- **SUPPLIED DATA**:
>>>>>
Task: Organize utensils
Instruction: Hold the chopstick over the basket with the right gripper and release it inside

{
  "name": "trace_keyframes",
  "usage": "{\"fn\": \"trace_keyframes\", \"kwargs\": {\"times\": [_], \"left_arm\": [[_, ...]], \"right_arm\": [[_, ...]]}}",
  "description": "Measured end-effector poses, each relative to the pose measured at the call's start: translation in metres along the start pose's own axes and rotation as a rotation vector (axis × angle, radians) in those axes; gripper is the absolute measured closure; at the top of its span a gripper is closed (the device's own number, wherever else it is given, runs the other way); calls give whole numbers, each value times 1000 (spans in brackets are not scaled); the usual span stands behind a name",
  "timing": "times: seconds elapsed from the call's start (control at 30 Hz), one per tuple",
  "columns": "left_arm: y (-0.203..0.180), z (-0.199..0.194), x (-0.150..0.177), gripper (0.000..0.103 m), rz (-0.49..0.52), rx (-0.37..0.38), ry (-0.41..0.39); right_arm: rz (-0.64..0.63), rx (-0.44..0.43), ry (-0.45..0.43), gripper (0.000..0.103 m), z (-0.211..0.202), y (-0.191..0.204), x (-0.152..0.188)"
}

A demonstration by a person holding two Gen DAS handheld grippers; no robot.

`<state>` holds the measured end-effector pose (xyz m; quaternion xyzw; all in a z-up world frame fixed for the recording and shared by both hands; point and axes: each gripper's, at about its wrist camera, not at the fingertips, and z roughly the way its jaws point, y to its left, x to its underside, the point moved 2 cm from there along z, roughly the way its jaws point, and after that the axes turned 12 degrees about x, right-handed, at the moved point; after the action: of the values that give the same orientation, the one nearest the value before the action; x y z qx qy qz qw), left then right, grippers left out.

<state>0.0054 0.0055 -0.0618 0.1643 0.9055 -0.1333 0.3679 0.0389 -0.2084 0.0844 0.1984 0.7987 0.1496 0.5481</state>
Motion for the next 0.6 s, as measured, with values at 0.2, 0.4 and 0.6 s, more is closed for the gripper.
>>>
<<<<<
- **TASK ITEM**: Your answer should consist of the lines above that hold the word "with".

- **ANSWER TO THE PROBLEM**:
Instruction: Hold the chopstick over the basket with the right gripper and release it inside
Motion for the next 0.6 s, as measured, with values at 0.2, 0.4 and 0.6 s, more is closed for the gripper.

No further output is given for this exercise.